As I sob and sob and sob,
even my fingers are tingling in pain.
The massive negative energy
tries hard to escape my body
before the pain causes illness again.
Perhaps with each tear that falls,
there really is a permanent release,
however miniscule when compared to the whole mass.
As I let the tears come
and the wracking sobs escape my heart and soul,
will the gaping hole filled with the agony within me
find room to accept even a particle of love?
Oh let it be so!
I feel like the grey brown dead sagebrush.
I look to you to place within my dead branches
the small white desert primrose.
The agony of the sage sits on the ground
beside my bundles of dead grass filled with pain.
I sit in the shade of the wild olive tree,
my Gethsemane companion,
and with Mother Earth I mourn out my sorrowful cries.
OH hear my cries and find me!
Teach me that you are safe
so the warmth of your love won’t frighten me so much.
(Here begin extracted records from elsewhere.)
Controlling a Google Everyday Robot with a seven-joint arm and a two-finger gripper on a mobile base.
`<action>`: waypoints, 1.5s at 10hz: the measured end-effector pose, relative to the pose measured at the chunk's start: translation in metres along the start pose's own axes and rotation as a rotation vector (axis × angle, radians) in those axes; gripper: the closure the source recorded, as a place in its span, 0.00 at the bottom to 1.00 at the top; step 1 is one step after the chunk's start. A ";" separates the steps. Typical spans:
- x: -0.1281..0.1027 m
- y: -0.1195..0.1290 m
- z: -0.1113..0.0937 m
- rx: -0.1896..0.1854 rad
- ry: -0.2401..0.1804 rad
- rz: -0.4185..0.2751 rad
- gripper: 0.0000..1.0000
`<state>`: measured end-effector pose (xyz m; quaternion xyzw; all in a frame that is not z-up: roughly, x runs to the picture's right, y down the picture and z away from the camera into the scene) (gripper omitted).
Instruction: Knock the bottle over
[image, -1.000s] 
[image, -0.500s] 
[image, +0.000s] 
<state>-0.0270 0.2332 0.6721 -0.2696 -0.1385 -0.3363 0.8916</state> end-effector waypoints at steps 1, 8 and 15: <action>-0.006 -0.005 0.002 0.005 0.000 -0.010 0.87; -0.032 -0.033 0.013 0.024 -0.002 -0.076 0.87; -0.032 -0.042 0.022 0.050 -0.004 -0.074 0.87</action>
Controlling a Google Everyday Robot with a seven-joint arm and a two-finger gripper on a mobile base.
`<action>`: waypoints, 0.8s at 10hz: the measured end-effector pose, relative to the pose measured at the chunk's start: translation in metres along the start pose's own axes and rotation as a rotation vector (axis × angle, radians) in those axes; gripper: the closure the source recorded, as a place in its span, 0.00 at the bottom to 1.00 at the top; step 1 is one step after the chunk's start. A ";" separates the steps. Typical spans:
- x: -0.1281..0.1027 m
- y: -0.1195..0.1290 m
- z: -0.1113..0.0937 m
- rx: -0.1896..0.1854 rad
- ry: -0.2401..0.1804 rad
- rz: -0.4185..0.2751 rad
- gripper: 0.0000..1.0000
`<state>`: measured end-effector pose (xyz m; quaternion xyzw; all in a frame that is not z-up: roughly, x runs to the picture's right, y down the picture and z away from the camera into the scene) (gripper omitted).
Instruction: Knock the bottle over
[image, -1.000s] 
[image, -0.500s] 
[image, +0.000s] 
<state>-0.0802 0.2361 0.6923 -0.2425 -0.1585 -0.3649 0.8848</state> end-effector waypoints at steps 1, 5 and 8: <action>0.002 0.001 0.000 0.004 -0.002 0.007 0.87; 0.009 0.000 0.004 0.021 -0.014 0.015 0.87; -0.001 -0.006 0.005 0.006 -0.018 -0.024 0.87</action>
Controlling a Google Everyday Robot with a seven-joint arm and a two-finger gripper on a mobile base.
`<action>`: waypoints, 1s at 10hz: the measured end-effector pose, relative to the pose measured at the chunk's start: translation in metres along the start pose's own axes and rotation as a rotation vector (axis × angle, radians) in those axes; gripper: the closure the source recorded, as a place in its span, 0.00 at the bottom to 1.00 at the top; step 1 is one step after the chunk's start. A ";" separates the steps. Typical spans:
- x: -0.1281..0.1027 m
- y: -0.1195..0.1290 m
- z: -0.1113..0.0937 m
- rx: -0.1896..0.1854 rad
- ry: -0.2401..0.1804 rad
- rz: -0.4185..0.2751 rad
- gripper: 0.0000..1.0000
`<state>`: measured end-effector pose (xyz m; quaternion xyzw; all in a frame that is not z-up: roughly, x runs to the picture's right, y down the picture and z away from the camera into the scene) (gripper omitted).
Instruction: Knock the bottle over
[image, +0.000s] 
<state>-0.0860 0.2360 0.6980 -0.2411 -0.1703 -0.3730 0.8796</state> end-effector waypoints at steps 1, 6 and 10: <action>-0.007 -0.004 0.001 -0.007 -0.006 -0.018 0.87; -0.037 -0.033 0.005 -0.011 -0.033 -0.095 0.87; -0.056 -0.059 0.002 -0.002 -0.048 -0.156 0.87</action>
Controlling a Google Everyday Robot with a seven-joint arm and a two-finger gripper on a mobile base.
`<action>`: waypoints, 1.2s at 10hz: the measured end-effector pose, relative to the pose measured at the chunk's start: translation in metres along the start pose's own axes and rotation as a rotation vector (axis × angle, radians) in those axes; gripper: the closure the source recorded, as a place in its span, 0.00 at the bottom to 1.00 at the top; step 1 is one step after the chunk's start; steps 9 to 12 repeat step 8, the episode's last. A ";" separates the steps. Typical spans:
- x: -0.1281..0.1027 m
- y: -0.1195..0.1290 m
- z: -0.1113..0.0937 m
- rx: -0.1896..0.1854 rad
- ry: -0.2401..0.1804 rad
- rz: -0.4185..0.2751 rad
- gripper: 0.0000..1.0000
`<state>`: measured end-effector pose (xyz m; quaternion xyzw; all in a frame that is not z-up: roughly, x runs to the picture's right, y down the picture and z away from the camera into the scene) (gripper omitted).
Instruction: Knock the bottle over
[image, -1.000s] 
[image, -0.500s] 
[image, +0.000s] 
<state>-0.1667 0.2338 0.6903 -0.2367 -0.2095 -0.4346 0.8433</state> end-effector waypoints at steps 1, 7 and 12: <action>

If we wish to find the warmth of the Son,
we must run to the olive tree,
And we will find Him there
beneath its branches bearing the burdens
of those willing to hurt with Him.
He teaches us that people are not “in the way.”
He teaches us that people ARE the way!
Please help me release the pain and agony inside
in the warmth and safety of your love!
Please help me bear my burdens!
I can’t carry them alone!
Oh God please comfort my friend earth and me,
in the warmth of the love of those courageous enough to become involved!
Romans 8:17 - “And if children, then heirs; heirs of God, and joint-heirs with Christ; if so be that we suffer with Him, that we may be also glorified together.”